Add SmolLM3 #422

joelpaulkoch · 2025-10-04T09:24:44Z

Hey, this is the SmolLM3 model from huggingface. It's smol, fully open and supports reasoning, so I figured it would be a nice addition to bumblebee.

I didn't implement YaRN extrapolation.

jonatanklosko

Hey @joelpaulkoch, this looks great! I dropped a few small comments and it's good to go :)
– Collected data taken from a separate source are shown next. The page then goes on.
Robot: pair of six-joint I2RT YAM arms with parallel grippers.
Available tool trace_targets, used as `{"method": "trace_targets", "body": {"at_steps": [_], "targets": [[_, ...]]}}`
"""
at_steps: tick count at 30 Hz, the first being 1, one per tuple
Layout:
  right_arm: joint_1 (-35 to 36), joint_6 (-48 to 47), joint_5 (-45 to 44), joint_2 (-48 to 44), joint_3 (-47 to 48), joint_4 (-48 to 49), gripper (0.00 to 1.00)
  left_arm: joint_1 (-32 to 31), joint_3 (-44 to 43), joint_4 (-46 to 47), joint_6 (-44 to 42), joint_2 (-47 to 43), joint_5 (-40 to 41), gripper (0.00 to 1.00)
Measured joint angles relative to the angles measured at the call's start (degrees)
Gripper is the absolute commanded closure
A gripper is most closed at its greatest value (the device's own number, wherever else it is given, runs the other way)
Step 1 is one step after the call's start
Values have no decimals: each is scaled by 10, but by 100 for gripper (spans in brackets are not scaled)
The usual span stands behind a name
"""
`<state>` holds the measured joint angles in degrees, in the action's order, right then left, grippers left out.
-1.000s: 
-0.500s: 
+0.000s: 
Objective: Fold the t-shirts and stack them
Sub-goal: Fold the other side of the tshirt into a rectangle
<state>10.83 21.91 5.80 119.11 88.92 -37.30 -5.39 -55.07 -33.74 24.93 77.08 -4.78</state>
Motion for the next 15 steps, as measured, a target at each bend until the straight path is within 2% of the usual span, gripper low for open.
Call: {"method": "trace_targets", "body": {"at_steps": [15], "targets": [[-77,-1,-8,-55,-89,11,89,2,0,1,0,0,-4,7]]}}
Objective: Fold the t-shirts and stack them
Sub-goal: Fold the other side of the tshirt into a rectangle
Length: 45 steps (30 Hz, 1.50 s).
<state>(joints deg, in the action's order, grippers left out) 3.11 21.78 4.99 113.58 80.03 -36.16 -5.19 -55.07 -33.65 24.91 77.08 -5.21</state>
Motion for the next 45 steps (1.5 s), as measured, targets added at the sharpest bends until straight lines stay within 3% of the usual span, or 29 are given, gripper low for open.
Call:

jonatanklosko · 2025-10-06T10:11:10Z

lib/bumblebee/text/smollm3.ex

+          question_answering_mapping = %{
+            "output_norm" => "transformer.norm",
+            "embedder.token_embedding" => "transformer.embed_tokens",
+            "decoder.blocks.0.output_norm" => "transformer.layers.0.post_attention_layernorm",
+            "decoder.blocks.0.self_attention.key" => "transformer.layers.0.self_attn.k_proj",
+            "decoder.blocks.0.self_attention.query" => "transformer.layers.0.self_attn.q_proj",
+            "decoder.blocks.0.self_attention.value" => "transformer.layers.0.self_attn.v_proj",
+            "decoder.blocks.0.self_attention_norm" => "transformer.layers.0.input_layernorm",
+            "decoder.blocks.0.self_attention.output" => "transformer.layers.0.self_attn.o_proj",
+            "decoder.blocks.0.ffn.output" => "transformer.layers.0.mlp.down_proj",
+            "decoder.blocks.0.ffn.intermediate" => "transformer.layers.0.mlp.up_proj",
+            "decoder.blocks.0.ffn.gate" => "transformer.layers.0.mlp.gate_proj"
+          }
+
+          Map.merge(mapping, question_answering_mapping)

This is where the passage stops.